## EXERCISE
Go through the entries below, tally each line that has the word "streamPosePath", and give only the total.
****************************************
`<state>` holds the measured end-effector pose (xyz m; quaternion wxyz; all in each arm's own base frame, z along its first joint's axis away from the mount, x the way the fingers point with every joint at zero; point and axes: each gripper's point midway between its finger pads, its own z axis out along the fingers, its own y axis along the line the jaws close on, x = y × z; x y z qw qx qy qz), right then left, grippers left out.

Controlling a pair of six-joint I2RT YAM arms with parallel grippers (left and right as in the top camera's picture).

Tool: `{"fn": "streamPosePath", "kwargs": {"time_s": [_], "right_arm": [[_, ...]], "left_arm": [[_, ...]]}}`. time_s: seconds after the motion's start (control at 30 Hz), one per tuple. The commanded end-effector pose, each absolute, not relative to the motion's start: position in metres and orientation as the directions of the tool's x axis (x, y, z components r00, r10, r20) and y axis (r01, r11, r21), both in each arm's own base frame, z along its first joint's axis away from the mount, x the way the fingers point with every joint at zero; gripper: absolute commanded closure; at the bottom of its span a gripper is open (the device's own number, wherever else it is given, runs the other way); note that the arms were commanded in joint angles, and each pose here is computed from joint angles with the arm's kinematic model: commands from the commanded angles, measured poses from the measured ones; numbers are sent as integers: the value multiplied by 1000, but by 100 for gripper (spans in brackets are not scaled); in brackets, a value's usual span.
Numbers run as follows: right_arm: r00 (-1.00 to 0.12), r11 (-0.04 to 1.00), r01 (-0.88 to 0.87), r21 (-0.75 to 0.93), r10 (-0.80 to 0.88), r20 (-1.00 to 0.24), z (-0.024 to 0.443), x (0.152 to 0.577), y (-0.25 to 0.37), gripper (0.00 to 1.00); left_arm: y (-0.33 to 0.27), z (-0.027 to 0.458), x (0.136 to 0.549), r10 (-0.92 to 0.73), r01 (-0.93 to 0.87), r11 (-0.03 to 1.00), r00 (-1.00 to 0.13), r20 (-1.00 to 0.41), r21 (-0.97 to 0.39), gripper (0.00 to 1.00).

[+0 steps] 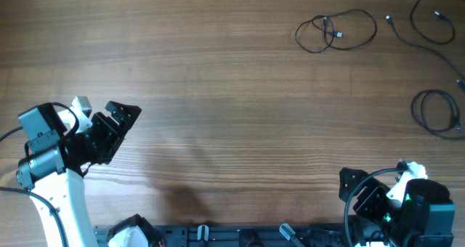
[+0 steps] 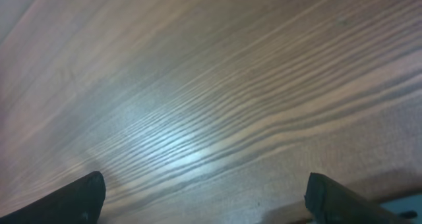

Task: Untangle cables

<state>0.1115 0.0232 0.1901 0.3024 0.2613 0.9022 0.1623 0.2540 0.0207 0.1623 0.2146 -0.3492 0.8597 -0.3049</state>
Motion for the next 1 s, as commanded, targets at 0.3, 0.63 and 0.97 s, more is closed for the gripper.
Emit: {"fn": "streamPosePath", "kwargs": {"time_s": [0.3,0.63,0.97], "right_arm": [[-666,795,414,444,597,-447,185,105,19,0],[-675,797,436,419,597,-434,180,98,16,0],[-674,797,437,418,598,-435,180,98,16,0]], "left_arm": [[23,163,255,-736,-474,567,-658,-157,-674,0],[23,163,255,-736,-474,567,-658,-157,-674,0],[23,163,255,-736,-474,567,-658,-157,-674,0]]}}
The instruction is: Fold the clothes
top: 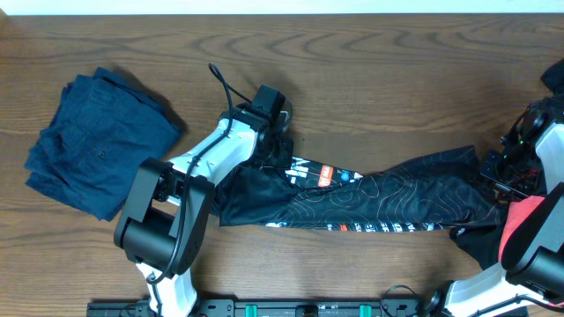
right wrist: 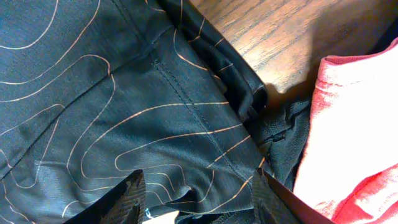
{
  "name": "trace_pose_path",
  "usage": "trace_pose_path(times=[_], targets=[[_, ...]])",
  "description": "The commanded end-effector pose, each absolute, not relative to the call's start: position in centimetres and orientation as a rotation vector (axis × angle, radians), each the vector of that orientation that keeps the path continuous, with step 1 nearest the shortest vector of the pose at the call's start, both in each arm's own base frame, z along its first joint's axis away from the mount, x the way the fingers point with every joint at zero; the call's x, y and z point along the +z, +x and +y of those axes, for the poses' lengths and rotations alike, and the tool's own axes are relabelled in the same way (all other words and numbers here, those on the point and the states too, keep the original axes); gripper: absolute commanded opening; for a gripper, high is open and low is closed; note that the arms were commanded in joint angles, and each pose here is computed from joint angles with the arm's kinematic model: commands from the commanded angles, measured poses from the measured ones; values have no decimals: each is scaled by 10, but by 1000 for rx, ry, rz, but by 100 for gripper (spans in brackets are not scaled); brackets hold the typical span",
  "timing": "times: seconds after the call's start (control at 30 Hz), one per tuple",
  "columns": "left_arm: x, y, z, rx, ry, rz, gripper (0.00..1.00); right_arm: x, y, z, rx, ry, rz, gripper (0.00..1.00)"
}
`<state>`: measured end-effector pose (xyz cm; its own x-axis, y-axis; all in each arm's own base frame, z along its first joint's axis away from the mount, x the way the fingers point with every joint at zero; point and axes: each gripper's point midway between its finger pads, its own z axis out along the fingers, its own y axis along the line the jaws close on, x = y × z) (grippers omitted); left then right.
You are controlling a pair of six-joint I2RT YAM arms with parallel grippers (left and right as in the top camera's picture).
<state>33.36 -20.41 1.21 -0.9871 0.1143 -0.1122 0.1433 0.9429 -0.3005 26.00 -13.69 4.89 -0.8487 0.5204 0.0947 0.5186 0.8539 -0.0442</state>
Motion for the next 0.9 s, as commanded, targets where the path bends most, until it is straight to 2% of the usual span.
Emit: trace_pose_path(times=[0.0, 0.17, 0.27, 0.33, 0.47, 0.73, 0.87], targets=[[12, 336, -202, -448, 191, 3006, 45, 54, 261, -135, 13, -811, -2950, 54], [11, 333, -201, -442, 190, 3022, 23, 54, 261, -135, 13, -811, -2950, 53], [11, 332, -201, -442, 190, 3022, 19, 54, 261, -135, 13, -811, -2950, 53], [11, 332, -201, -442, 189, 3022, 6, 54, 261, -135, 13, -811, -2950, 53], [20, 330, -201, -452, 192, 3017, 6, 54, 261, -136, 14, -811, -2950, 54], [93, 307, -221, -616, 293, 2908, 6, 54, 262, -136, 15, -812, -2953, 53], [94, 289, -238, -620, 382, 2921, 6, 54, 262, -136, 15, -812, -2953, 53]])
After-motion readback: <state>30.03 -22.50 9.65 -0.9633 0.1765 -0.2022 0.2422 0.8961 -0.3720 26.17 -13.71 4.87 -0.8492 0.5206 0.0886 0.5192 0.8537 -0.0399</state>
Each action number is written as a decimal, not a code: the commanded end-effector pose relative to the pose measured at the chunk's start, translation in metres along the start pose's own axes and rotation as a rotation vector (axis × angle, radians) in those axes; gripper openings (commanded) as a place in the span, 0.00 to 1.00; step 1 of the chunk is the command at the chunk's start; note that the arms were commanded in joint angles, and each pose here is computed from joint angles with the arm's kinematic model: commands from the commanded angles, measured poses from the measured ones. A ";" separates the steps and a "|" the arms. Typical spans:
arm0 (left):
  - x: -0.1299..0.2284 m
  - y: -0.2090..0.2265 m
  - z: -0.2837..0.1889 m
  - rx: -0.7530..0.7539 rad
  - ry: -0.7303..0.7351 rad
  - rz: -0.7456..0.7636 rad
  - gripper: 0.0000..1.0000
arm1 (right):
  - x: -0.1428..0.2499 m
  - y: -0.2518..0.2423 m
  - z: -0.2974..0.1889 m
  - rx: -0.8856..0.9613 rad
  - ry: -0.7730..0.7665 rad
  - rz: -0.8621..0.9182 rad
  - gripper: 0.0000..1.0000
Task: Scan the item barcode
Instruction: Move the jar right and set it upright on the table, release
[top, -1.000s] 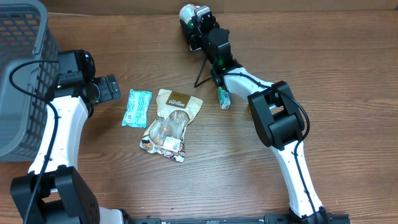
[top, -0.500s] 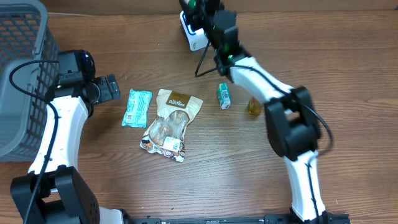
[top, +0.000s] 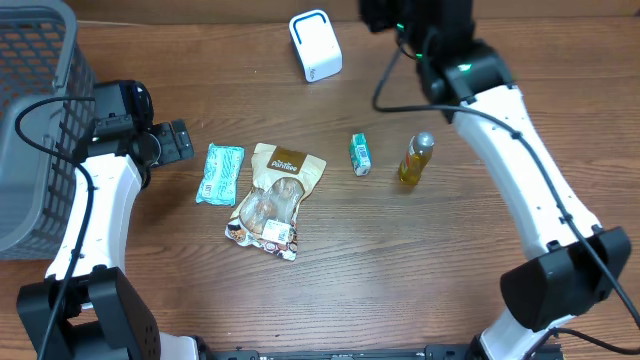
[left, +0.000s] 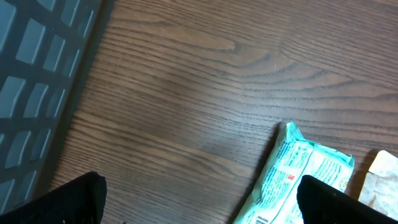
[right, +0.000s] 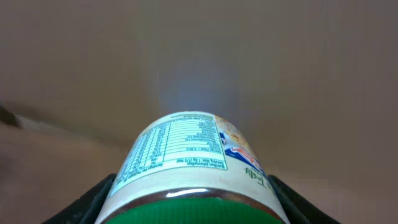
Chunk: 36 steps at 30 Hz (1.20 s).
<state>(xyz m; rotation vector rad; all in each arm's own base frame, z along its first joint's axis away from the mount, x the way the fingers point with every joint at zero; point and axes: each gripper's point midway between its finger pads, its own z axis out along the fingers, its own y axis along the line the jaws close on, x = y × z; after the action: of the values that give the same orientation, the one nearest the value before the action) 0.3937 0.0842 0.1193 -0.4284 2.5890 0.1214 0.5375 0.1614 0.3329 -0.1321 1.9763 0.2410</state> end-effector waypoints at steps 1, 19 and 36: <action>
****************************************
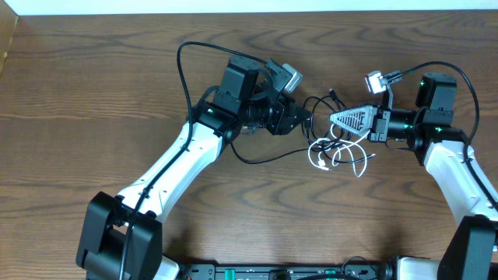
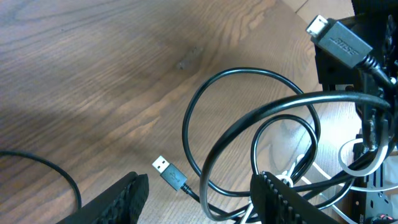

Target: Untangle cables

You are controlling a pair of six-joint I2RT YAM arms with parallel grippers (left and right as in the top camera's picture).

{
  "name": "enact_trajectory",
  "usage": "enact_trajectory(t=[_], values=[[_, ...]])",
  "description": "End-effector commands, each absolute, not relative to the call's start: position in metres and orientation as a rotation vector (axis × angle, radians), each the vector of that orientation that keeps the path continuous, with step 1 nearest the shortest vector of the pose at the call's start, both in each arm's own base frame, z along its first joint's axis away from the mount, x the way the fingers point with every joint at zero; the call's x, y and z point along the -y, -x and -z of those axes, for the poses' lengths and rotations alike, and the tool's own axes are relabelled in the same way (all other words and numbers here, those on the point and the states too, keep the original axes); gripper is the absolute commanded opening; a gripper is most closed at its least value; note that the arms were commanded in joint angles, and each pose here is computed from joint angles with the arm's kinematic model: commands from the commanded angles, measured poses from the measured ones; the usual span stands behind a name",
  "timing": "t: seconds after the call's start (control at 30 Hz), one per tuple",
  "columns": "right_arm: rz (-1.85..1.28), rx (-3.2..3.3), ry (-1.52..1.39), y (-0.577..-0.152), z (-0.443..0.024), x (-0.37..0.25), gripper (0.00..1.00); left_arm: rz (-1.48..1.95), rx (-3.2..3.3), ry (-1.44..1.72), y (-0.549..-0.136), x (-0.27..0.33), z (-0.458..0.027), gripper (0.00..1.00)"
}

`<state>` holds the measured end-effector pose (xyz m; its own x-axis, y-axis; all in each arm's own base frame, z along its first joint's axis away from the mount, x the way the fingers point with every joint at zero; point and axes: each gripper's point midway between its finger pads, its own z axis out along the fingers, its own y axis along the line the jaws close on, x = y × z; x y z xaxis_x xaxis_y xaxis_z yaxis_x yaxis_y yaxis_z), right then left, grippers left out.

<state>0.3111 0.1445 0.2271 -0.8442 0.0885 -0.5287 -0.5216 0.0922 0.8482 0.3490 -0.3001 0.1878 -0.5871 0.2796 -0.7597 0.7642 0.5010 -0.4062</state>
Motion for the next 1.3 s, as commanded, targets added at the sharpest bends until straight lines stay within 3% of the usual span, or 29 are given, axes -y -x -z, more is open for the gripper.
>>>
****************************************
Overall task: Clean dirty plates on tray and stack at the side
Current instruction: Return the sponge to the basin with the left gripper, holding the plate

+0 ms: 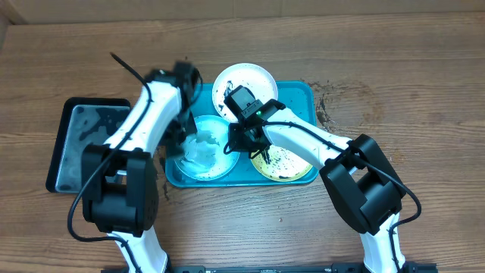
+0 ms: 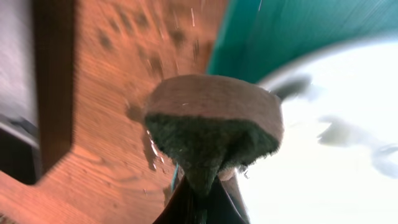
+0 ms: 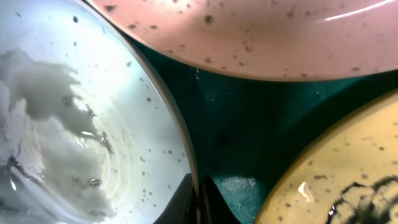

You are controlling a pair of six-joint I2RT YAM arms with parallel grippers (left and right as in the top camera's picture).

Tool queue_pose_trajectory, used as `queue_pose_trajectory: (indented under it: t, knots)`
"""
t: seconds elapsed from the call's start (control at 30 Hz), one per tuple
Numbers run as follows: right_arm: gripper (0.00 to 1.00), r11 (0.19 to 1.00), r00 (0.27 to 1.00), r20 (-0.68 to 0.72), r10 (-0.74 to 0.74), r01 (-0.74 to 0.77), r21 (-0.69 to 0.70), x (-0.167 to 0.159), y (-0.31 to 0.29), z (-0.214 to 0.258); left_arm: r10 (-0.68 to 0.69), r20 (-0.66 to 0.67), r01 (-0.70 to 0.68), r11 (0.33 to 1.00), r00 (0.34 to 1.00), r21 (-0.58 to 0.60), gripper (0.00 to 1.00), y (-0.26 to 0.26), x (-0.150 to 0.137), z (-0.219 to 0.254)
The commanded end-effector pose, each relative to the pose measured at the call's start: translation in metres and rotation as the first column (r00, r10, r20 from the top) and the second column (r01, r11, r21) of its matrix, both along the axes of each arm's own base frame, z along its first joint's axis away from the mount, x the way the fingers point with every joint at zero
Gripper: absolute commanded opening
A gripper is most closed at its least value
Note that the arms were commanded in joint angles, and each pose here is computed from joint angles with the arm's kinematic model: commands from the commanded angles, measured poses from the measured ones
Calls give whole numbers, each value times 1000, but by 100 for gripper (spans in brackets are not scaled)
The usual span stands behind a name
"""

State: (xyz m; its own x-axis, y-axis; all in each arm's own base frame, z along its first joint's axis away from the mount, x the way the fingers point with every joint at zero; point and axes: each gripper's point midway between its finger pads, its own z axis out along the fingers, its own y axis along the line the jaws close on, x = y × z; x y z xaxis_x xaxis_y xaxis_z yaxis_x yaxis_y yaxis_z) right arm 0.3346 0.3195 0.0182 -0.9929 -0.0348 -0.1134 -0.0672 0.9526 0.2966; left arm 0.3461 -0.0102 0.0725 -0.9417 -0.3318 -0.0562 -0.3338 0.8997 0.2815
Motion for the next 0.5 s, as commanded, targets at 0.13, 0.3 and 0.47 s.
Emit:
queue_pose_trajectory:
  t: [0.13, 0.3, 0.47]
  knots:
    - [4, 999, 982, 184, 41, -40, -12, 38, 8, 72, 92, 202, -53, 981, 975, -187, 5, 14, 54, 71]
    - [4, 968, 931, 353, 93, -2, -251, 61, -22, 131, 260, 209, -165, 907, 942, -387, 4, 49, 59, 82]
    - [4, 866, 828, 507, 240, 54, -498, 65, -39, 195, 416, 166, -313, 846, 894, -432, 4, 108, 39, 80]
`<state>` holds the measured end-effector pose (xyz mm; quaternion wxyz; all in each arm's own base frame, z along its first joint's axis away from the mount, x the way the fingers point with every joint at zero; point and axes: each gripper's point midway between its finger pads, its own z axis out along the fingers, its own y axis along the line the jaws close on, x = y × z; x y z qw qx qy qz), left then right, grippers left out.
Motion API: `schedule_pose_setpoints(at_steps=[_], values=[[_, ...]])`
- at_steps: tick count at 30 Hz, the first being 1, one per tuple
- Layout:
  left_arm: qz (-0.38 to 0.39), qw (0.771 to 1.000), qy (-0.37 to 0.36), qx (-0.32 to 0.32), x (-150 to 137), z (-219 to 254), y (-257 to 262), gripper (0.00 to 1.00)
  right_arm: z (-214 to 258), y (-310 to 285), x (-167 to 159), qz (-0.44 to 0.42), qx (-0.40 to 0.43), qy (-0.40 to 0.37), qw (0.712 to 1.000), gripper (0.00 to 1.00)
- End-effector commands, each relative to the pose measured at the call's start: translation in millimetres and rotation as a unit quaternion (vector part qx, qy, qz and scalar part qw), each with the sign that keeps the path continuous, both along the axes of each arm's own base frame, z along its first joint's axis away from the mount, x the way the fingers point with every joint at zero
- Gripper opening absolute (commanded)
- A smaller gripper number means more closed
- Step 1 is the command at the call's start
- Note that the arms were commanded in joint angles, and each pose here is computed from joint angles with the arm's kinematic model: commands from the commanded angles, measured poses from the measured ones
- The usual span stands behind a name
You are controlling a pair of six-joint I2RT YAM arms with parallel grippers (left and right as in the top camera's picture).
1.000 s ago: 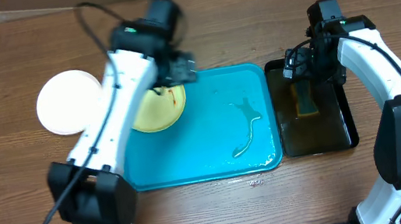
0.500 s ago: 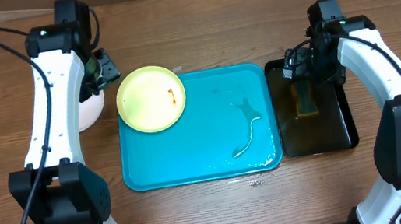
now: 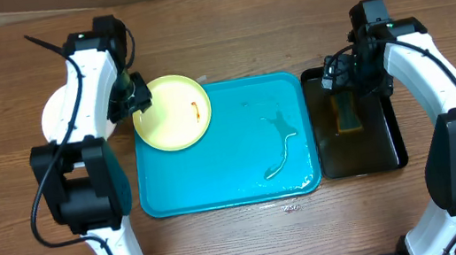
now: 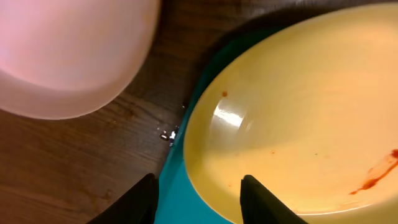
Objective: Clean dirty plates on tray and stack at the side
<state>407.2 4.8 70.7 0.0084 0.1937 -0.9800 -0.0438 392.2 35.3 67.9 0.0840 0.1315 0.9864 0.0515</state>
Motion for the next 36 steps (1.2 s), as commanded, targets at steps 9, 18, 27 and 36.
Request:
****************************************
## ANSWER FOR THIS EXERCISE
2